Christmas is an important time to ask ourselves how we may have been filling up the empty space in the manger of our hearts with something other than Jesus. There is a reason that Jesus was born in a stable - because there was no room for him anywhere else in Bethlehem. And the same is true today. There are many homes, hearts, and even many countries where there is no room for Jesus, where he is not welcome. If we are not welcoming Jesus into that empty space, then we have certainly put something else there. Something that is less than Jesus. Something that can never take his place.

The way for us to discover what that “something else” might be is by answering a simple question, “I would finally be happy if only I had (blank).” How would you fill in that blank? Would it be money? Would it be if someone you love loved you back? Would it be power and status? Would it be more pleasure and comfort? Whatever it may be, chances are it’s what you and I are putting in the place of Jesus. And chances are, it isn’t cutting it.

Just over a week ago, our parish offered the opportunity to view “A Charlie Brown Christmas” together. And nearly all of us are rather familiar with Linus and his security blanket that he always carries with him. But when he takes center stage and begins his delivery with “lights please,” and then gets to the part where the angels say to the shepherds, “fear not,” he drops his security blanket. And he can let go of that blanket because Jesus’ birth gives him true security.

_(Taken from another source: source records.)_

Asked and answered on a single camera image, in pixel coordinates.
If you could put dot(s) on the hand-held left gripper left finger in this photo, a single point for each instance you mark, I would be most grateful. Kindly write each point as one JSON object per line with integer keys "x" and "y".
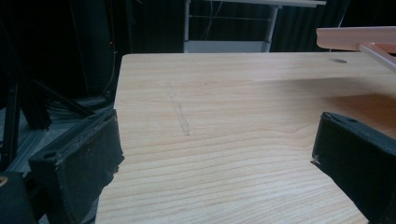
{"x": 81, "y": 165}

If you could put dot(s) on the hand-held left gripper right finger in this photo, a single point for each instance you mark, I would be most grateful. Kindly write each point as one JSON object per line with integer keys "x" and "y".
{"x": 358, "y": 161}

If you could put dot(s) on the black metal stand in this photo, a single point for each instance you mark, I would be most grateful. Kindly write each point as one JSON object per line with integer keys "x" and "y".
{"x": 28, "y": 118}

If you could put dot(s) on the pink plastic rack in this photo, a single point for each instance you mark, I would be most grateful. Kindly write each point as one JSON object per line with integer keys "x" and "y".
{"x": 358, "y": 39}

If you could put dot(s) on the dark curtain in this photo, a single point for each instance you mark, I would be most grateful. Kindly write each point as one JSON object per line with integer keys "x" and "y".
{"x": 308, "y": 28}

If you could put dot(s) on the white metal table frame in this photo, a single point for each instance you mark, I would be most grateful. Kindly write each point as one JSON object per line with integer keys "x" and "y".
{"x": 230, "y": 31}

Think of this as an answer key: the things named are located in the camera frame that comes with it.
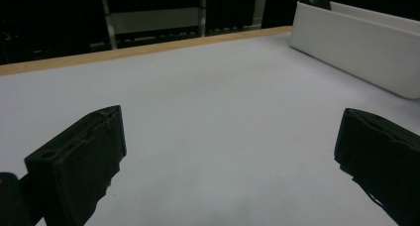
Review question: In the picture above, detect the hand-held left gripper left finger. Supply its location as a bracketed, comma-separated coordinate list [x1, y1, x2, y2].
[24, 104, 128, 226]

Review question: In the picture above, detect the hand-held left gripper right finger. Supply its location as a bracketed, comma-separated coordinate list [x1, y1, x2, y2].
[333, 107, 420, 226]

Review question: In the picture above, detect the long white plastic bin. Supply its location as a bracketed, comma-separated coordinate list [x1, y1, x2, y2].
[289, 1, 420, 100]

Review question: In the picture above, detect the white table mat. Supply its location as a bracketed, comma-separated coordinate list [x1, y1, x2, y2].
[0, 32, 420, 226]

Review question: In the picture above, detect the white metal stand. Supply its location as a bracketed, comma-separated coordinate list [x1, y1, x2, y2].
[98, 0, 268, 51]

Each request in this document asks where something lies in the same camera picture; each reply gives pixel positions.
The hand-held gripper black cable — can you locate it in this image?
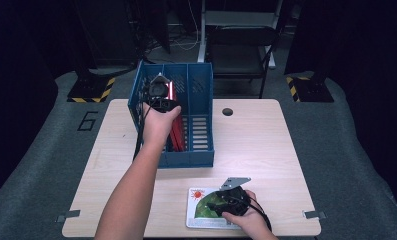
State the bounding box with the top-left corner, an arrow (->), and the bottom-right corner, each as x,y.
132,94 -> 154,162
232,196 -> 274,233

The right hand-held gripper black cable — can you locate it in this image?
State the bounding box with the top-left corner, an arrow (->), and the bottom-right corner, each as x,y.
232,196 -> 274,233

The blue plastic file rack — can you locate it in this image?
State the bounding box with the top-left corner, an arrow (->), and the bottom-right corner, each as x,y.
127,61 -> 216,169

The black yellow-striped stand base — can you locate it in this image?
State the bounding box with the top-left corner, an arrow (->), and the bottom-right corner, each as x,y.
285,74 -> 335,103
66,68 -> 117,104

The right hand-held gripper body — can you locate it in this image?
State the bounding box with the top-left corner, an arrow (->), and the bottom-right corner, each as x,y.
215,176 -> 252,217

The person's right hand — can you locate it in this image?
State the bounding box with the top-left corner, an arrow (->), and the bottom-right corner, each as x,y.
221,189 -> 276,239

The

Are we holding on to something so tightly that it’s keeping us from opening our arms and embracing Christ? Today is the day to let go of it—or at least to loosen our grip on it—so that we can find true security in Jesus Christ.

Earth received her King over two thousand years ago, but there is still so much emptiness and pain in our world. He himself told us that we would always have the poor with us, that there would be wars, and persecution throughout history. He was born into this beautiful world with all its suffering so that he could be with us through it all. Pierre Teilhard de Chardin (1881-1955), a French Jesuit priest, scientist, paleontologist, theologian, philosopher, and teacher once claimed that God entered his world like an artist entering his studio—which is to say, with utter confidence and familiarity. This broken world is indeed the artist’s studio, but it’s filled with trashed, broken, and half-finished pieces. Paintings of the Nativity often depict a worn-out and demolished landscape with structures in ruin, illustrating the state in which our Savior arrived.

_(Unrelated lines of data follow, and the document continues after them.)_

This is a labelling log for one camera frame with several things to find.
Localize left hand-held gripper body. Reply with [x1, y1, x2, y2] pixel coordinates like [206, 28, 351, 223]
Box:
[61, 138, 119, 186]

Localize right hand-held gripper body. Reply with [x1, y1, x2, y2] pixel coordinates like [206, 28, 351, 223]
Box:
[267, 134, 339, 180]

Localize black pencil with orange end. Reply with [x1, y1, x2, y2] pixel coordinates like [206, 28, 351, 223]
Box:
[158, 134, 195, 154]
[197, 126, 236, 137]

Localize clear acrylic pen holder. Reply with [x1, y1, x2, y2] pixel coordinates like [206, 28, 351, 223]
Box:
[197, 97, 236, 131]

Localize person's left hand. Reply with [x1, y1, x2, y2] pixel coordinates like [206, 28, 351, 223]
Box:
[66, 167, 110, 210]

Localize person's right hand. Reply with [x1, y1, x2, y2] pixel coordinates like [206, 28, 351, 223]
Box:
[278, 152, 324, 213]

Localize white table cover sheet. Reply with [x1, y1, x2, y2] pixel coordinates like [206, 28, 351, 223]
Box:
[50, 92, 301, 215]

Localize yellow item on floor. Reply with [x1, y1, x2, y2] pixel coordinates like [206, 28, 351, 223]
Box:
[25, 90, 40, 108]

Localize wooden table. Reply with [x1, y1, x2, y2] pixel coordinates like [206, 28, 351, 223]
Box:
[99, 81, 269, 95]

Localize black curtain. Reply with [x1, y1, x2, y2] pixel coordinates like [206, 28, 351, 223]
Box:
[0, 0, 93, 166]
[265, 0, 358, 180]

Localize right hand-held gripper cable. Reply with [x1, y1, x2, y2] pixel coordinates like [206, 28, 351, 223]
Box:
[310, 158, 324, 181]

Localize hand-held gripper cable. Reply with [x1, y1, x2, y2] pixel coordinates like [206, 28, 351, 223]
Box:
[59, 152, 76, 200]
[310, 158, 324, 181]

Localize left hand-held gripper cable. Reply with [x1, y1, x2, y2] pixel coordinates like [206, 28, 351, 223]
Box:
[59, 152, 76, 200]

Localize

Putting Christ into that empty space in our mangers doesn’t magically make everything better. But it does assure us that we are not alone. It does assure us that we are loved. And it does give us hope that everything will turn out well in the end. Jesus’ presence here is as real and as powerful as it was on the day of his birth. He made his home among us so that he could bring us to his eternal home in heaven.

May the birth of Christ fill every empty space in our hearts, in our homes, and in our world, bringing the light of hope that no darkness could ever threaten to extinguish—not when the Divine Artist cares so much for his beautiful work.